Rough Contacts Between Actual Engineering Surfaces- Part II: Contact Mechanics

The models of roughness description developed in a related paper that use simple parabolic functions to describe the peaks and valleys of measured rough profiles are tested with different contact mechanics models. The approximation with parabolas allows the calculation of each asperity curvature radius, a fundamental quantity for contact mechanics studies. After a review of the main contact mechanics models, some of them are selected: two different elastic models and two elastic-plastic ones, one with a discontinuity at the boundary between the elastic and the plastic region, and one with an additional elastoplastic transition region.

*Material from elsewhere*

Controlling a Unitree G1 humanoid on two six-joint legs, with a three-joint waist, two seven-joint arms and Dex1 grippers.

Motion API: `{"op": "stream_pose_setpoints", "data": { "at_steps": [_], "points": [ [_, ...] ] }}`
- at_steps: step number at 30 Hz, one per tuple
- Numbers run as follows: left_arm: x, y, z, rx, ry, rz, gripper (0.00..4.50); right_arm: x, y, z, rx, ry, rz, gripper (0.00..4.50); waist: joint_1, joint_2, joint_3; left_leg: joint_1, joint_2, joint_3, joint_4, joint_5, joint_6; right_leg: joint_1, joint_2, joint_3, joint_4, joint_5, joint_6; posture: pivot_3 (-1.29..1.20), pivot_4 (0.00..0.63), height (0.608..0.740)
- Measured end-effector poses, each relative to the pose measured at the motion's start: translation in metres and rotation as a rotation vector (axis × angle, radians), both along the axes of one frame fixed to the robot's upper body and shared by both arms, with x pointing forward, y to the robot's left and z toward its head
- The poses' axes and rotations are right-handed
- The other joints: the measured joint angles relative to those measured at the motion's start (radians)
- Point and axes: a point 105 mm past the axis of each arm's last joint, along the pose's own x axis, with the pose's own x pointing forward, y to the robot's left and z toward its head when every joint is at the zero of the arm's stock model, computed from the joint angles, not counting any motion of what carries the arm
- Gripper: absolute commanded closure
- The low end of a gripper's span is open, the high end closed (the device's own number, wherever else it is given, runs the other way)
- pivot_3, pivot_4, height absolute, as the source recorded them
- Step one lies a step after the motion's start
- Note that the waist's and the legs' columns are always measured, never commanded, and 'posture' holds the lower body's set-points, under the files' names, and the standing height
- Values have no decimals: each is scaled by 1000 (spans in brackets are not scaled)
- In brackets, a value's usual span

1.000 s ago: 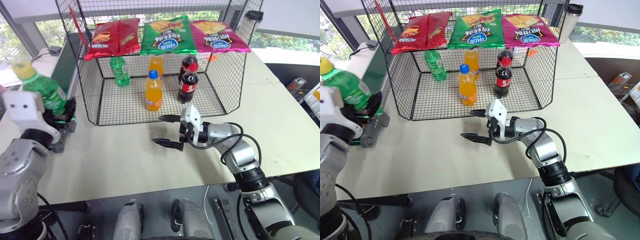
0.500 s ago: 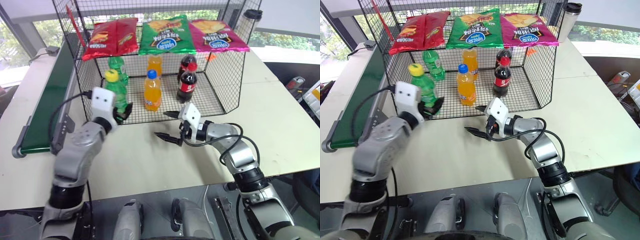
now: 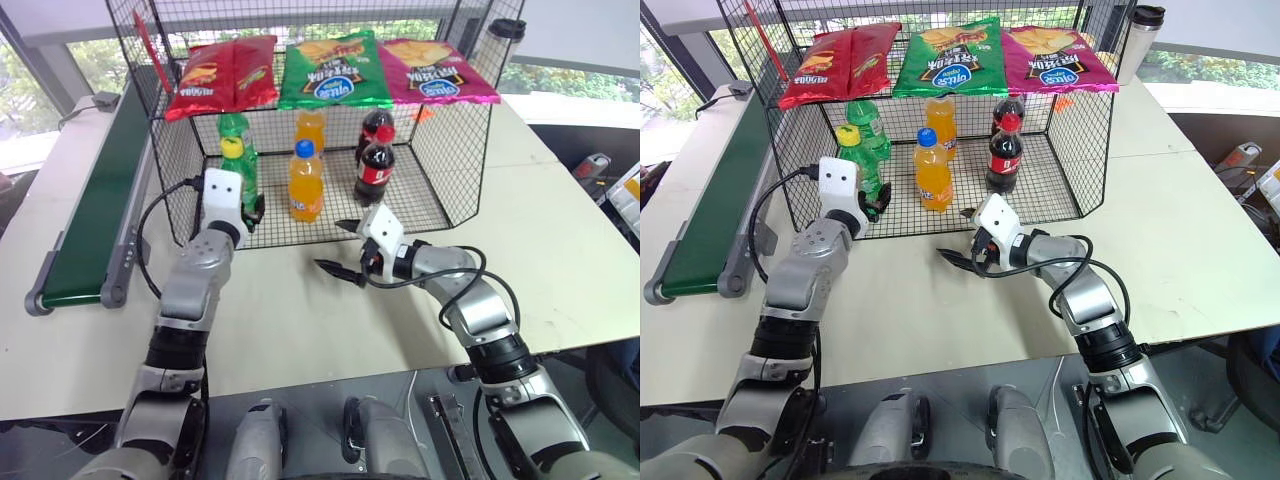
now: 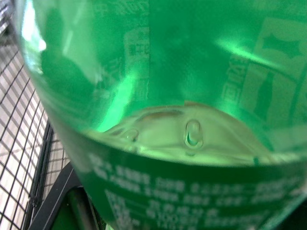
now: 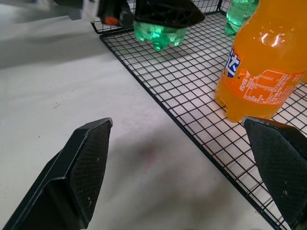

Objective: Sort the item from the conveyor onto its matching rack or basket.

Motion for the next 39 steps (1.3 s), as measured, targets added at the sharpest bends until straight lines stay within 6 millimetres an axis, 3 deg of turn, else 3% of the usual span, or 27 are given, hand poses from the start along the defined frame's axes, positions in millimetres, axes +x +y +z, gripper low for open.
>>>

The amplitudes of the contact zone and the load are calculated as a function of the interference of each profile with a rigid smooth flat surface for single parabolic asperities and for whole profiles extracted from five engineering surfaces with different roughness conditions. Selected results are presented that show big differences for the amplitude of the deformed zone and for the load supported by single parabolas using the different roughness description approaches and contact mechanics models. However, these differences are mitigated when the whole profiles are considered. As expected, the elastic models tend to overestimate the load when profiles with a certain degree of plasticity are under investigation. The roughness description approach based on the minimization of the least square error between the measured profile and the parabolic approximation (LMS c1 c2) gives the best simulation of the profile and does not show any drawback from a contact mechanics or numerical point of view. The combination of this approach with the contact mechanics model including the elastoplastic transition developed by Zhao, Maietta and Chang (ZMC) seems to guarantee the best results.